Segment Open

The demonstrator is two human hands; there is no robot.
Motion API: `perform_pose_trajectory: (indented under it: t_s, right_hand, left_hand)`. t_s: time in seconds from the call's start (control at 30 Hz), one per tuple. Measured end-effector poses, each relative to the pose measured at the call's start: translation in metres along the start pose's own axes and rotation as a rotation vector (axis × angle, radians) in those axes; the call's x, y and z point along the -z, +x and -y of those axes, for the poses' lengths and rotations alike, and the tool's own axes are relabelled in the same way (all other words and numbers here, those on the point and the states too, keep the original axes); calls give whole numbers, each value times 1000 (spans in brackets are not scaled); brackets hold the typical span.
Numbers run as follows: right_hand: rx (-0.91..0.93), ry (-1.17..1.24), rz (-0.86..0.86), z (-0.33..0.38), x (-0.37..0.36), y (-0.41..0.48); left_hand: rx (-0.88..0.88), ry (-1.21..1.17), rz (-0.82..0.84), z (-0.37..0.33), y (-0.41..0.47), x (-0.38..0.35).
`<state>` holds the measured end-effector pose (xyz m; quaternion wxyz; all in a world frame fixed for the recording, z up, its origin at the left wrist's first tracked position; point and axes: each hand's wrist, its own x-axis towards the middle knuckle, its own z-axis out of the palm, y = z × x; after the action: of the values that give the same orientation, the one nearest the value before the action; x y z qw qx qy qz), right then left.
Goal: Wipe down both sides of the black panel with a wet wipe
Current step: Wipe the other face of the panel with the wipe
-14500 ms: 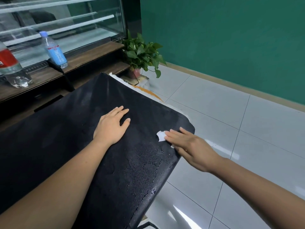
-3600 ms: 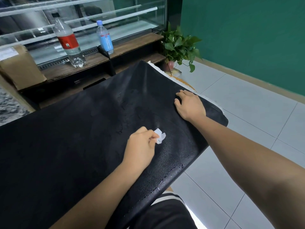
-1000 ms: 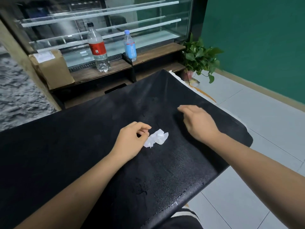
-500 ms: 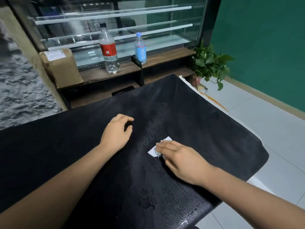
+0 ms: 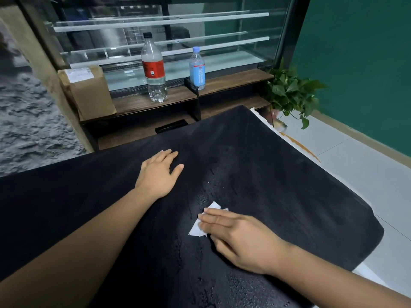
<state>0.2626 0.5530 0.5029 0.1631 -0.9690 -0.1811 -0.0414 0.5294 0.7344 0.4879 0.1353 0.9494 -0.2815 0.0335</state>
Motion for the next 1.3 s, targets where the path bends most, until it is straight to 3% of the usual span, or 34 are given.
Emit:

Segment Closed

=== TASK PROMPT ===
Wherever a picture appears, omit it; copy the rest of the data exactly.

=== RESULT OF THE TASK ===
The demonstrator is two human hands; there is no robot.
Motion API: `perform_pose_trajectory: (indented under it: t_s, right_hand, left_hand)`. t_s: time in seconds from the call's start (control at 30 Hz), one per tuple. Measured end-effector poses, each relative to the pose measured at the call's start: translation in metres along the start pose's own axes and rotation as a rotation vector (axis × angle, radians) in those axes; the call's x, y and z point along the -z, +x and -y of those axes, for the poses' lengths and rotations alike, and the tool's own axes are relabelled in the same way (all other words and numbers here, those on the point and the states too, keep the original axes); calls give whole numbers, each value times 1000 (spans in brackets are not scaled); brackets hold the typical span.
Numbers run as follows: right_hand: rx (-0.91..0.93), ry (-1.17..1.24), rz (-0.86..0.86), z (-0.33..0.38), x (-0.37..0.36), y (-0.41..0.48); left_hand: rx (-0.88..0.88), ry (-1.21..1.17), rz (-0.82..0.84), z (-0.37..0.33), y (-0.41..0.47), x (-0.38..0.35).
`<state>` holds the measured end-effector pose (xyz m; quaternion wxyz; all in a world frame fixed for the recording, z up, its origin at the left wrist's first tracked position; point and axes: each hand's wrist, its own x-axis towards the middle knuckle, its own z-axis out of the palm, y = z × x; after the action: of the values that give the same orientation, the one nearest the value before the action; x y z qw qx qy qz), right then left.
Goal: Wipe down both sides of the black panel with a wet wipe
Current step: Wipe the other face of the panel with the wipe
-14500 ms: 
-3600 ms: 
-1000 ms: 
-500 ms: 
+0 ms: 
<state>0.2626 0.5530 0.5029 0.1631 -0.9690 -0.1811 -0.0414 0.5294 0.7344 0.4879 0.1353 0.9494 -0.2815 0.0335</state>
Motion for the next 1.3 s, targets where the path bends most, until it is straight to 3% of the usual span, or 34 are given.
Emit:

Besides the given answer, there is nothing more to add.